TASK ITEM:
Once you find the line that contains "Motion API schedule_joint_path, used" in the entries below, give it again along with every following line, unchanged, through the final one.
(SOURCE DATA begins)
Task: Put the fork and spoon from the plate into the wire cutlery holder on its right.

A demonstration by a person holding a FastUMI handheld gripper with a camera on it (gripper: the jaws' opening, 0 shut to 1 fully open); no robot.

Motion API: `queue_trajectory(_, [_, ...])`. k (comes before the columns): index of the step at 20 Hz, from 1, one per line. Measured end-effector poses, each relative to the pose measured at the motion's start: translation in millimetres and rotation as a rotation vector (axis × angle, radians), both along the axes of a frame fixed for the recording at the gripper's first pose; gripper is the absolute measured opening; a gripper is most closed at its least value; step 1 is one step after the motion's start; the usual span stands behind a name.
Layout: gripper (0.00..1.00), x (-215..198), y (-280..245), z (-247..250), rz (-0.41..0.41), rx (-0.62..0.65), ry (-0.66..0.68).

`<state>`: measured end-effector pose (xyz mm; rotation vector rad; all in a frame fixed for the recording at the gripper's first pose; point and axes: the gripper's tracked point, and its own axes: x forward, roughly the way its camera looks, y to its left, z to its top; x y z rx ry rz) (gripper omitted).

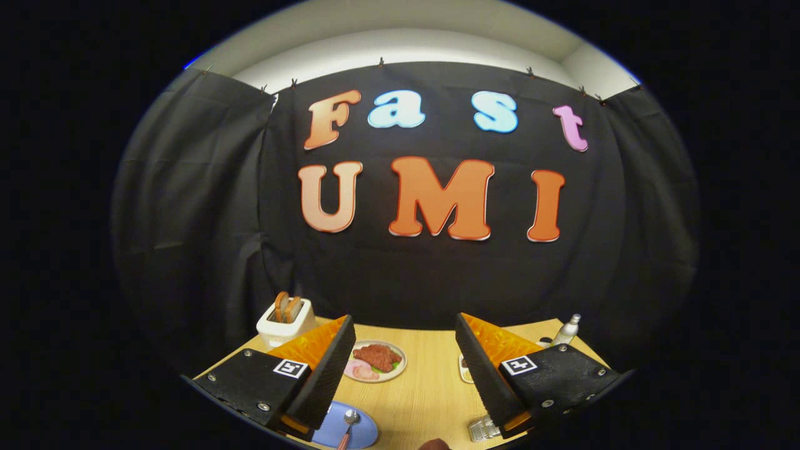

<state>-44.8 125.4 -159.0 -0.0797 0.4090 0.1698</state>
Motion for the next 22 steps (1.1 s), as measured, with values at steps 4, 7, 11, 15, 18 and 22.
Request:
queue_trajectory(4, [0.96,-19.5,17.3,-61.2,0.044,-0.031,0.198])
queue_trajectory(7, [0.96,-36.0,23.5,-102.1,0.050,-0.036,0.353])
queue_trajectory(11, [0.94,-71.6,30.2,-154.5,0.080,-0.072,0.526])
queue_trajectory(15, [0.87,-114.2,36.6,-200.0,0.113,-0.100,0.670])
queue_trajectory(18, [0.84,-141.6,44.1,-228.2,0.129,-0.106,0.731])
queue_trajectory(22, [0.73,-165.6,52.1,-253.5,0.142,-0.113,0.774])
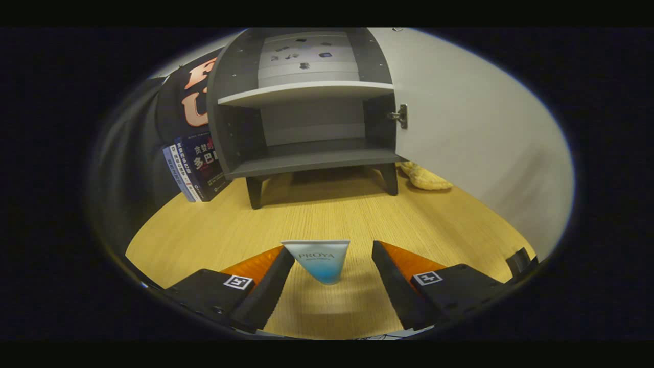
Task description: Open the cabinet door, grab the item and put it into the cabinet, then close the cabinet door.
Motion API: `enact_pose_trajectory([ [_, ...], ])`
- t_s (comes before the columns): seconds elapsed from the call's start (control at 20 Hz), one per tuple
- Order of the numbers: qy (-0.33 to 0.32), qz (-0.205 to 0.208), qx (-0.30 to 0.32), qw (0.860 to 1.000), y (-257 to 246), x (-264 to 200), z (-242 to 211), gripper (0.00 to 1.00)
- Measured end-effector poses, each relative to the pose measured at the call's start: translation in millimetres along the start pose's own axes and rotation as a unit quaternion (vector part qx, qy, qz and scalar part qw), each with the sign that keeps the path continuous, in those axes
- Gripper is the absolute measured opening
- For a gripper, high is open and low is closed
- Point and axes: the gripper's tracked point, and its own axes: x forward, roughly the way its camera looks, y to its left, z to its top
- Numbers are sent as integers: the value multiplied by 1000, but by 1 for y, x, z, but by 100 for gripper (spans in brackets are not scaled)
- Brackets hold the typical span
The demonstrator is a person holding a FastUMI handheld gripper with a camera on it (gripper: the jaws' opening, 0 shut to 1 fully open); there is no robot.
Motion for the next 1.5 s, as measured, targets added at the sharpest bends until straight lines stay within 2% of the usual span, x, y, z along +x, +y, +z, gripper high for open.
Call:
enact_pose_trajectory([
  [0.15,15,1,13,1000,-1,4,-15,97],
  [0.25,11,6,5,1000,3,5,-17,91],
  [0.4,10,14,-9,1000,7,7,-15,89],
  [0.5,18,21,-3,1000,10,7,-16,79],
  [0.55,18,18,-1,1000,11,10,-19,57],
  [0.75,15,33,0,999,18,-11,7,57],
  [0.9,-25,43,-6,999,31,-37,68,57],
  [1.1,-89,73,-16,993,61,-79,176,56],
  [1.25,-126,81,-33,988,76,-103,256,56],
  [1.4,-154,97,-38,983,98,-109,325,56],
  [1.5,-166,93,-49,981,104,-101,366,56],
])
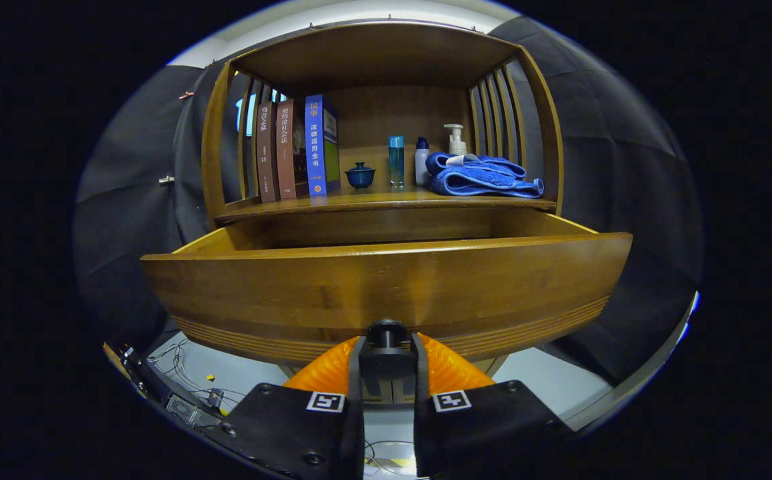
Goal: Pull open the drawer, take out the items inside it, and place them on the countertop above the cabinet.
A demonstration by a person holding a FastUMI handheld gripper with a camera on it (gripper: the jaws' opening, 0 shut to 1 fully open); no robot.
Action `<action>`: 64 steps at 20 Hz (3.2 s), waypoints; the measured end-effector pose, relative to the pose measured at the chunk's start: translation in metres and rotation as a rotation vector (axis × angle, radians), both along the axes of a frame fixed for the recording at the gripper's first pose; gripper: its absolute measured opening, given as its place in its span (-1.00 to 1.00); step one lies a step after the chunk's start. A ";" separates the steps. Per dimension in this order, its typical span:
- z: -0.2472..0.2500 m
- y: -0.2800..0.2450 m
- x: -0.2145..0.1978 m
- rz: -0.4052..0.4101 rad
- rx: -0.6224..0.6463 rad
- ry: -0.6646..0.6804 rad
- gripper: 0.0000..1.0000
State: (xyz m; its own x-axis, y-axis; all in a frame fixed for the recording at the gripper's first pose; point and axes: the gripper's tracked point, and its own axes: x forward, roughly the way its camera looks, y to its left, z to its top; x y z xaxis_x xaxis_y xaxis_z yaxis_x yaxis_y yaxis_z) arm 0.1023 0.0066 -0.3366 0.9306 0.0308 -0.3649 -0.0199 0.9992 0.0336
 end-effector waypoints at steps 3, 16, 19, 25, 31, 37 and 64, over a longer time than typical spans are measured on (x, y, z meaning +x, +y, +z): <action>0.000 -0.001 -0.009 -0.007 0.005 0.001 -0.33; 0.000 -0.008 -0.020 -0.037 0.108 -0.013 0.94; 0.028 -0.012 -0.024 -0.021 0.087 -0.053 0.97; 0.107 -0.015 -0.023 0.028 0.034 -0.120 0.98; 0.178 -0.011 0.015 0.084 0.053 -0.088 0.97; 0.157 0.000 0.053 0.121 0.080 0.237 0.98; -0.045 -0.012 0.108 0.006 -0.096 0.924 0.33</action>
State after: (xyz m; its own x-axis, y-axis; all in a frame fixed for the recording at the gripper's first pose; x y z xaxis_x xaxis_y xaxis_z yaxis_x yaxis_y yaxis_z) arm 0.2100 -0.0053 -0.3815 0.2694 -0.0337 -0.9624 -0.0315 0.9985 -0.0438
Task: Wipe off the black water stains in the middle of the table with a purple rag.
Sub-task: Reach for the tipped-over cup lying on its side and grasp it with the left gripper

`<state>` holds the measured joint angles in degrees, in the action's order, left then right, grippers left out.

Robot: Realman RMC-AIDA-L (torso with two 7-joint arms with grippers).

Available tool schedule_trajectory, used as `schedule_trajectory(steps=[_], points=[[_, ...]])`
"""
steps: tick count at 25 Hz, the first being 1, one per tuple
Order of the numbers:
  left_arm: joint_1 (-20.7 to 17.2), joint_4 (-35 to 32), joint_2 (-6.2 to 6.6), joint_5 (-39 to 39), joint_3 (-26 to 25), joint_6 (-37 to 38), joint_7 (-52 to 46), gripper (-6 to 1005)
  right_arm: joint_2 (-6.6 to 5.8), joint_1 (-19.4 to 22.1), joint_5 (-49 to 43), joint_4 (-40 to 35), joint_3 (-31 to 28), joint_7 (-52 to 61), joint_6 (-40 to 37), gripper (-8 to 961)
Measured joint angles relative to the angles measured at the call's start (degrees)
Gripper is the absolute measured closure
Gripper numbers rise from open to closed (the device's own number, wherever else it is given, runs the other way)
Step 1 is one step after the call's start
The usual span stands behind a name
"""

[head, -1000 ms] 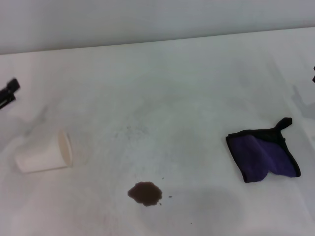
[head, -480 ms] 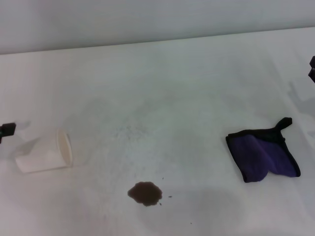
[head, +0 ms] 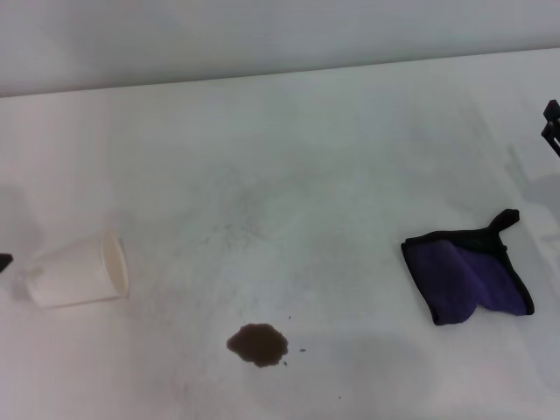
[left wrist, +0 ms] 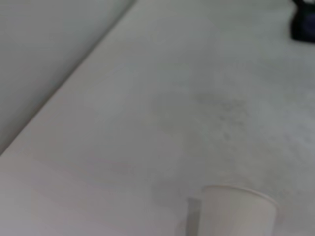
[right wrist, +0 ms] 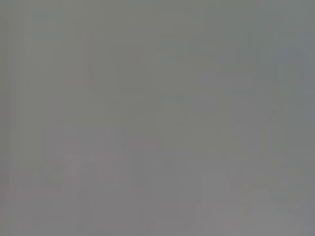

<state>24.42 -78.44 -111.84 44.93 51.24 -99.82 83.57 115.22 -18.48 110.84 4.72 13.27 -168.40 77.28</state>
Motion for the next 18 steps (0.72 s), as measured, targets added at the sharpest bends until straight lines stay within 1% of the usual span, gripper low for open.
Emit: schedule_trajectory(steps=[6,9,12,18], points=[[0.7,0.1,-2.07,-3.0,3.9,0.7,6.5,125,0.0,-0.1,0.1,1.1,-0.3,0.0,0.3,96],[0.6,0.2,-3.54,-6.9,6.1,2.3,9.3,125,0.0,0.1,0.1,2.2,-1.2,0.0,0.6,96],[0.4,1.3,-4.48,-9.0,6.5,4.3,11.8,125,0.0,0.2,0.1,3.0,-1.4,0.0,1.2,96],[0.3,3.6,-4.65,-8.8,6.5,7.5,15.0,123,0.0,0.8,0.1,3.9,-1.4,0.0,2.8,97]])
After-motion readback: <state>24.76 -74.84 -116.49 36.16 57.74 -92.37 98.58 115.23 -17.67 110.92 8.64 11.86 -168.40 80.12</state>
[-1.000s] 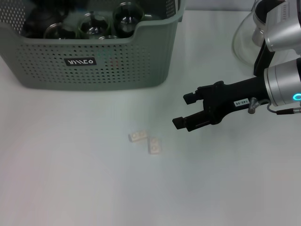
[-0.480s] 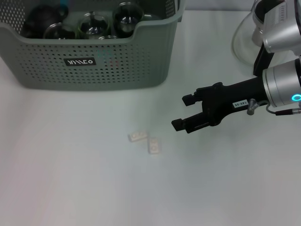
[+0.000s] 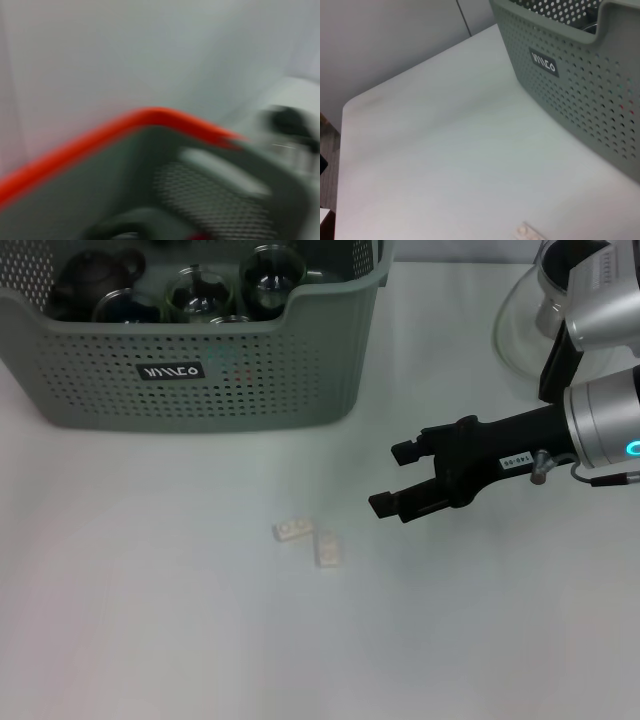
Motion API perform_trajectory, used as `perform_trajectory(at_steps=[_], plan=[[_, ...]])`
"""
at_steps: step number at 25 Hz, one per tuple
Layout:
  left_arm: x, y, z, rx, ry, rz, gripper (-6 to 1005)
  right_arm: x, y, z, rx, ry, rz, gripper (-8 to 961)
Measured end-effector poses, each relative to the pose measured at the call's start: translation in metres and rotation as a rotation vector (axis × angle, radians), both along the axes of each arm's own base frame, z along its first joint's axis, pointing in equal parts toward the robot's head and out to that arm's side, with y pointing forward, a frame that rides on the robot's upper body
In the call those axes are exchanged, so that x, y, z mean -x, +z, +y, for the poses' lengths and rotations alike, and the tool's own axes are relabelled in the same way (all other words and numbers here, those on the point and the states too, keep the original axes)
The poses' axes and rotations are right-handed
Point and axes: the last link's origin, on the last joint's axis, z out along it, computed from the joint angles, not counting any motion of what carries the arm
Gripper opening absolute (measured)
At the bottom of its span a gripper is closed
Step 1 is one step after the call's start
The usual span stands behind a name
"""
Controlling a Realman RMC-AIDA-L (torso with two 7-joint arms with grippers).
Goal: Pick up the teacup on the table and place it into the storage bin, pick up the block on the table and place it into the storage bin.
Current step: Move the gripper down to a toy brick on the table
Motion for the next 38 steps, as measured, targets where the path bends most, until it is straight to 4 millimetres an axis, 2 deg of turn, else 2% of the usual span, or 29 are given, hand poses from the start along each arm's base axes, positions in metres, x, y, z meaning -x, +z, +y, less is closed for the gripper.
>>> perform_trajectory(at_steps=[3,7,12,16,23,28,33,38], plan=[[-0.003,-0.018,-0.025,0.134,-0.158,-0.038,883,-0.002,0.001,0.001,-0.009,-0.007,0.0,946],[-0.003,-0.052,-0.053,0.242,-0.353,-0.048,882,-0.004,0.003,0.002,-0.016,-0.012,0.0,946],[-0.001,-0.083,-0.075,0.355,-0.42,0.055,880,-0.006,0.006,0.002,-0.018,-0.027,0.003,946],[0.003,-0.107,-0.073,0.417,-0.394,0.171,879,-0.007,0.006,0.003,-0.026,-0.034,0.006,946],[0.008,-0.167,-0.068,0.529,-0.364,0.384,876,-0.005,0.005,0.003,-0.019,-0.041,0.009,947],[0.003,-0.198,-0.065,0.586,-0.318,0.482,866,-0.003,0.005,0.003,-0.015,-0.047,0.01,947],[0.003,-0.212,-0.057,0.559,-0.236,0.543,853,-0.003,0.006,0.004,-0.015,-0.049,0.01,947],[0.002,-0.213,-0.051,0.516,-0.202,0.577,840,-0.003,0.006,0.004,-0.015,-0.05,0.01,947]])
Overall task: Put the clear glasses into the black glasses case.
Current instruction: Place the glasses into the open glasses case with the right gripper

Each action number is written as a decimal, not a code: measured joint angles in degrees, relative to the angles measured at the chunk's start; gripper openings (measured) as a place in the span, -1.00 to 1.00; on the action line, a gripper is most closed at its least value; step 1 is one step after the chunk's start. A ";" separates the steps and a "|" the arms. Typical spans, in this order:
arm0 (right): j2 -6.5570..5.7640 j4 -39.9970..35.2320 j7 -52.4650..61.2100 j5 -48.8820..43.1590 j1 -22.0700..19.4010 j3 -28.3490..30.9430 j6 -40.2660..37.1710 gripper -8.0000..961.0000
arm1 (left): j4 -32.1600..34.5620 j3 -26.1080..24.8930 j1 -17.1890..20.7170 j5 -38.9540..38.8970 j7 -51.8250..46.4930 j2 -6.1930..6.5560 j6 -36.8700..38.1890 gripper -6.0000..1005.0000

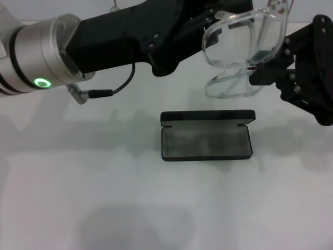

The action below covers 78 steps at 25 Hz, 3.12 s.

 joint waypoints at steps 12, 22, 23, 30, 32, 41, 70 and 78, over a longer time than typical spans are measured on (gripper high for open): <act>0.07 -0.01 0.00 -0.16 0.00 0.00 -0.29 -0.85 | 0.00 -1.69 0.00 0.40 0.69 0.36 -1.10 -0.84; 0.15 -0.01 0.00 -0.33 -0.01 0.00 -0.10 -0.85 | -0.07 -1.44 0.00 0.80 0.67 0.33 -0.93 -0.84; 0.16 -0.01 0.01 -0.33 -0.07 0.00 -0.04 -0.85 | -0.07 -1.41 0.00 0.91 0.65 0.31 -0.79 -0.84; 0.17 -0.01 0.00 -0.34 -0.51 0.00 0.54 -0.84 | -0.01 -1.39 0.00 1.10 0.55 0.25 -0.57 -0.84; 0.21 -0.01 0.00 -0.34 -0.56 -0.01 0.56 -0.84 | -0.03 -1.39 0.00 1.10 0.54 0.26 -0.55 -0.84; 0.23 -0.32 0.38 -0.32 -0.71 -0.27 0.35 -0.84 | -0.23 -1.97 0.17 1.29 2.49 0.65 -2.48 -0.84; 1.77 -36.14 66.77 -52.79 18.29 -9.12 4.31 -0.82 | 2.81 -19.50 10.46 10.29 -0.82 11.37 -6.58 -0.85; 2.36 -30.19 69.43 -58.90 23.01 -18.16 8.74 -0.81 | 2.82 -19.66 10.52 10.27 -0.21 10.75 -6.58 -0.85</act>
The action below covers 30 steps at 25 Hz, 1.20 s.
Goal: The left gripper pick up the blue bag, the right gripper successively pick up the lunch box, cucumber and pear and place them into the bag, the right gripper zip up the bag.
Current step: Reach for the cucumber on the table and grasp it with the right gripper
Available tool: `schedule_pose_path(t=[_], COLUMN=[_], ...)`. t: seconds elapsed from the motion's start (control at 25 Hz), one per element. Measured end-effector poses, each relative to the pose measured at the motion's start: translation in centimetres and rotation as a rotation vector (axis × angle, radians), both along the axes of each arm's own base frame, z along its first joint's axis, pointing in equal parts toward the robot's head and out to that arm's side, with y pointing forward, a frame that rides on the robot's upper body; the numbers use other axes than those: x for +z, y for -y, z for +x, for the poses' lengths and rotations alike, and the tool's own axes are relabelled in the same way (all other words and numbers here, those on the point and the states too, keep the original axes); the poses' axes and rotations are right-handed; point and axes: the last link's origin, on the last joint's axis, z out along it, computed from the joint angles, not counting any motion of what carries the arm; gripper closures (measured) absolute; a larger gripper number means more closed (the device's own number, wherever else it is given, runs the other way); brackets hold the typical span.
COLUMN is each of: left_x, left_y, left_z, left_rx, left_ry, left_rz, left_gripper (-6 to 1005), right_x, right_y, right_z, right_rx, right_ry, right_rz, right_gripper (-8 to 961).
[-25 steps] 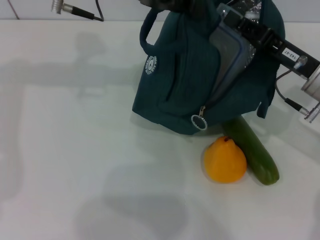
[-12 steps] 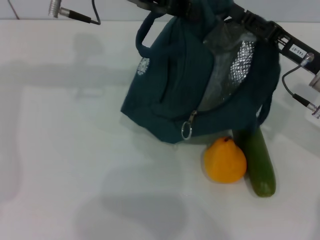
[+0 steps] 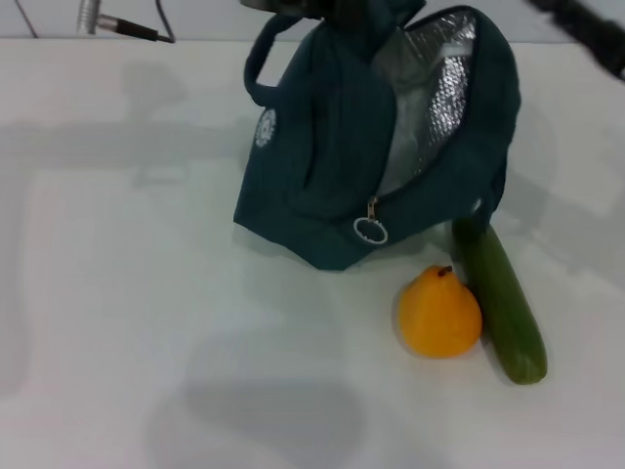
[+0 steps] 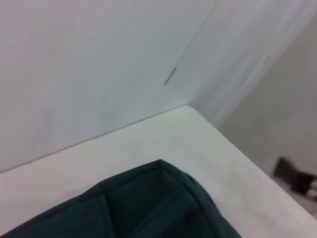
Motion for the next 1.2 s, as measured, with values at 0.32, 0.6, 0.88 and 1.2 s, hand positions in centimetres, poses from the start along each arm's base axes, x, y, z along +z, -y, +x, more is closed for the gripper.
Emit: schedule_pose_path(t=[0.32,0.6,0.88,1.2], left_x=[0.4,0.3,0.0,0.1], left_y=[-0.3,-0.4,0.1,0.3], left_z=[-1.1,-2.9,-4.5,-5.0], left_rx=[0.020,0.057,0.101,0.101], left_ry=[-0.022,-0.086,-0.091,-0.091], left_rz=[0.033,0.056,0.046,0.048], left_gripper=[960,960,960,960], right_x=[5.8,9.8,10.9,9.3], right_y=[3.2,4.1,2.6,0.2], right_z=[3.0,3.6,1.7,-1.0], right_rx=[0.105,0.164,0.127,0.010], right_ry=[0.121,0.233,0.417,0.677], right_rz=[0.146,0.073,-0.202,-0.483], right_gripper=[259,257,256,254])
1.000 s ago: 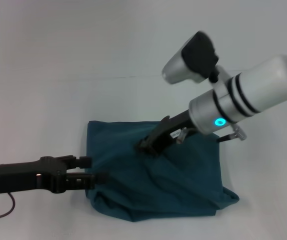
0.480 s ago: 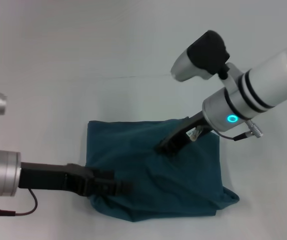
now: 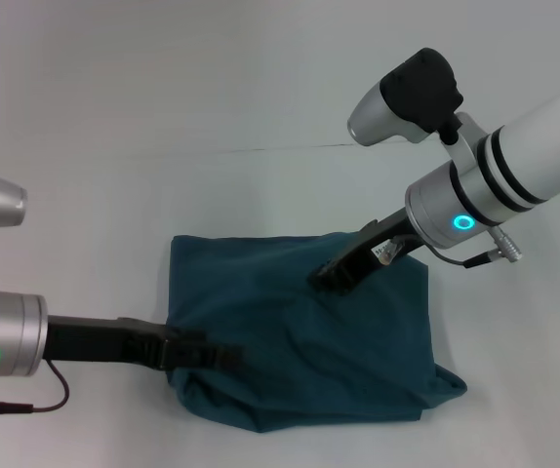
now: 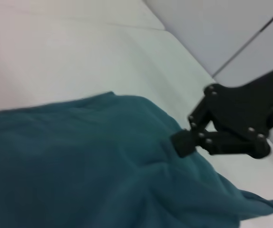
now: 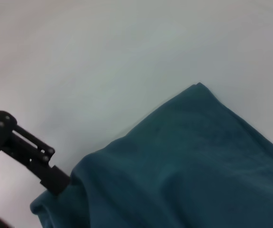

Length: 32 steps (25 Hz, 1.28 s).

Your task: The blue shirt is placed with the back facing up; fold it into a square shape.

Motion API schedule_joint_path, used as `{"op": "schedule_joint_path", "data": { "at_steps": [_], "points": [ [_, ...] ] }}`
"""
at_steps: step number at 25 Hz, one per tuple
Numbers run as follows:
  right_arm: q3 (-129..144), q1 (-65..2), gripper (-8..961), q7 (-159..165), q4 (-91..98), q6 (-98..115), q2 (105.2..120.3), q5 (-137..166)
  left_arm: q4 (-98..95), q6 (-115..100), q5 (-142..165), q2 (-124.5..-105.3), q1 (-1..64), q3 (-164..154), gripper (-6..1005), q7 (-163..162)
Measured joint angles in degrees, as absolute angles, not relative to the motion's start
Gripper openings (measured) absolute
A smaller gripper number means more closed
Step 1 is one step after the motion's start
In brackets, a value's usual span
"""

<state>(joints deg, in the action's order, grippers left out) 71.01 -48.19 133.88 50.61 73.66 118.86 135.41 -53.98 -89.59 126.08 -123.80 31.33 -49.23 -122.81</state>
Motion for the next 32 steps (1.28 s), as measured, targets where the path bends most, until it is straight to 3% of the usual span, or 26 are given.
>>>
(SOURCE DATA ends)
RESULT:
Motion API schedule_joint_path, used as `{"op": "schedule_joint_path", "data": { "at_steps": [_], "points": [ [_, ...] ] }}`
"""
at_steps: step number at 25 Hz, one per tuple
Numbers run as follows:
  right_arm: q3 (-129..144), q1 (-65..2), gripper (-8..961), q7 (-159..165), q4 (-91..98), q6 (-98..115), q2 (105.2..120.3), q5 (-137..166)
  left_arm: q4 (-98..95), q6 (-115..100), q5 (-142..165), q2 (-124.5..-105.3), q1 (-1..64), q3 (-164..154), gripper (-6..1005), q7 (-163..162)
Measured joint angles in degrees, as absolute angles, not relative to the motion's start
Gripper openings (measured) absolute
A smaller gripper number means more closed
Step 1 is one step after the motion's start
In brackets, a value's usual span
"""

<state>(joints deg, in the action's order, grippers left out) 71.01 -48.19 133.88 50.61 73.66 118.86 135.41 -53.98 -89.59 126.08 -123.80 31.33 -49.23 -122.81</state>
Motion for the next 32 steps (1.28 s), as measured, targets where the path bends most, until it is straight to 3% of the usual span, or 26 are given.
>>>

The answer requires nothing more.